Adilkah Buruh Di PHK Saat Pandemi Covid-19?
Menurut CNN Indonesia, data dari Kementerian Ketenagakerjaan 13 April lalu sebanyak 2,8 juta pekerja dirumahkan dan terkena PHK. Hal ini tentu saja menimbulkan keresahan bagi kaum buruh. Mereka harus menghadapi kenyataan pahit di PHK ditengah pandemi Covid-19 ini. Pasalnya setelah di PHK mereka semakin kesulitan dalam memenuhi kebutuhan karena situasi yang tidak menentu. Pemberlakuan PSBB (Pembatasan Sosial Besar-Besaran) turut mempersulit buruh yang di PHK untuk mencari pekerjaan lain. Sekedar untuk keluar rumah saja sulit apalagi untuk mencari pekerjaan lagi.

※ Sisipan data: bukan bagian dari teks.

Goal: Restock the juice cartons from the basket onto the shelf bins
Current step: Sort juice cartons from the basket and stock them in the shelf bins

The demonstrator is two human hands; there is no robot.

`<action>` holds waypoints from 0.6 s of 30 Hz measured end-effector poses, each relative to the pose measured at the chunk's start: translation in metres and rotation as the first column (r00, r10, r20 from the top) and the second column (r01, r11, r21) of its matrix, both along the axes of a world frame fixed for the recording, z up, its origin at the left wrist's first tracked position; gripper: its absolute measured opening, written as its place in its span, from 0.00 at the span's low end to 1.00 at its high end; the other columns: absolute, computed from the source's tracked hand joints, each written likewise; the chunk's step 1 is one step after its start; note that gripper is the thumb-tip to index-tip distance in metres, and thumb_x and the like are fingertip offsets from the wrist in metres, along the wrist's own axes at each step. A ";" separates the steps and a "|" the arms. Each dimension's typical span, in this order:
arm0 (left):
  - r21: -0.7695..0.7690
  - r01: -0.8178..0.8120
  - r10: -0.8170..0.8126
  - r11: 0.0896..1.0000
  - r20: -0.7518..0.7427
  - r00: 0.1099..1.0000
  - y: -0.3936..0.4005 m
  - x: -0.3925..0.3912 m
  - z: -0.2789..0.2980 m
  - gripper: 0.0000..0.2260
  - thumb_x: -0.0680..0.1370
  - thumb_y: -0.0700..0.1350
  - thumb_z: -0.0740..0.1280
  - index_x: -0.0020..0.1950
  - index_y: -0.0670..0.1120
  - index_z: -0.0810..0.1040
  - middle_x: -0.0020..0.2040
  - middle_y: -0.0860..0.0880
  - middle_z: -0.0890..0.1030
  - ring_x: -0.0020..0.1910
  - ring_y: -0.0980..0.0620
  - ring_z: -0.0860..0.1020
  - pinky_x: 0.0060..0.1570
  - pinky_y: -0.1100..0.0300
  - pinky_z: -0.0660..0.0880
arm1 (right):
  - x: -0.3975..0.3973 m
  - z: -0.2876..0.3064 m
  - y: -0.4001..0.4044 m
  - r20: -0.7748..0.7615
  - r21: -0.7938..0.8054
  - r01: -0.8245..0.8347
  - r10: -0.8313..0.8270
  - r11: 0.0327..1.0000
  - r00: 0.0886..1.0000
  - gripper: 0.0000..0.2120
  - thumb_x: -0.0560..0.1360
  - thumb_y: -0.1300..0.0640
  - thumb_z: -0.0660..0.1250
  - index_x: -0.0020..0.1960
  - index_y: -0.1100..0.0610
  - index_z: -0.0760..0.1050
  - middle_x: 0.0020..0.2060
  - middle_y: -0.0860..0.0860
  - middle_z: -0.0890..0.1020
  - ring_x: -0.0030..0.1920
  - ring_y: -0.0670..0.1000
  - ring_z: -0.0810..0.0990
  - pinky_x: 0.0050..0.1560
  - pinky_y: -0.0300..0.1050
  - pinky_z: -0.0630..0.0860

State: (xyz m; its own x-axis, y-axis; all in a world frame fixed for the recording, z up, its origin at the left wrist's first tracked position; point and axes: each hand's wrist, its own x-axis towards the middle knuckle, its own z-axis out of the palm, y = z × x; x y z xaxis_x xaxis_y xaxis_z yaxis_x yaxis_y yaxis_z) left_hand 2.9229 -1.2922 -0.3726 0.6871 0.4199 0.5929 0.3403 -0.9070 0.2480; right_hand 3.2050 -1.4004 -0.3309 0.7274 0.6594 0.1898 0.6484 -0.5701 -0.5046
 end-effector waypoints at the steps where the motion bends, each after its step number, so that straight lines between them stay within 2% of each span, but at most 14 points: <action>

Perayaan May day tahun ini juga merupakan yang terburuk. Tahun ini para buruh tidak bisa turun ke jalan untuk menyampaikan aspirasinya. Pemutusan hubungan kerja oleh perusahaan tidak memperhatikan nasib para buruh. Buruh yang kehilangan mata pencaharian dipaksa bertahan ditengah situasi Covid-19 ini. Sebagian pekerja yang dirumahkan hanya mendapatkan gaji setengah dari yang biasanya mereka terima dan terancam tidak mendapatkan THR (Tunjangan Hari Raya). Namun pekerja yang dirumahkan masih lebih beruntung daripada yang terkena PHK. Mereka masih bisa menerima gaji setiap bulannya untuk bertahan hidup walaupun hanya cukup untuk memenuhi kebutuhan pokoknya saja.
Disamping terkena PHK, buruh juga harus menghadapi kebijakan Omnibus Law cipta kerja. Banyaknya data pekerja yang terkena PHK tentunya akan lebih mempercepat Omnibus Law diperlakukan. Walaupun saat ini Presiden dan ketua DPR Puan Maharani hanya menunda pembahasan, tidak berarti buruh terbebas dari ancaman Omnibus Law. Sejumlah aturan yang ada di dalamnya tentu saja sangatlah tidak adil bagi buruh. Seperti sistem pengupahan, kontrak kerja, sanksi, hingga status kepegawaian yang sangat nyata merugikan buruh apabila diubah melalui RUU Cipta Kerja.
Kebijakan pemerintah untuk membantu korban PHK pun diluncurkan. Yaitu meluncurkan Kartu Pra kerja. Kartu ini disebut akan dapat membantu buruh yang terkena PHK. Menurut situs web Prakerja menyebutkan, pemilik kartu prakerja akan menerima uang sebesar Rp3.550.000 dengan rincian bantuan pelatihan sebesar Rp1 juta, insentif setelah pelatihan sebesar Rp600.000 per bulan (untuk 4 bulan) dan insentif survei kebekerjaan sebesar Rp50.000 per survei (3 kali survei) atau total Rp150.000 per peserta. Tapi program pelatihan pra kerja ini dinilai tidak tepat. Pekerja yang di PHK tentunya sudah memiliki ketrampilan dari pekerjaan sebelumnya. Para korban PHK sendiri lebih membutuhkan bantuan uang daripada pelatihan kerja. Apalagi melakukan pelatihan disituasi pandemi Covid-19 ini juga tidak tepat.
Pemberlakuan PHK bagi buruh dalam situasi saat ini tentunya tidaklah adil. Perusahaan juga harus memikirkan nasib buruh yang kehilangan mata pencahariannya. Gara-gara PHK mereka terancam kelaparan bahkan ada pula yang sampai terjadi konflik dengan keluarganya karena tidak dapat memenuhi kebutuhannya. Setelah pandemi ini usai perusahaan juga seharusnya lebih memprioritaskan buruh yang terkena PHK untuk kembali bekerja di perusahaanya, dan bukan malah mengganti dengan pekerja yang baru.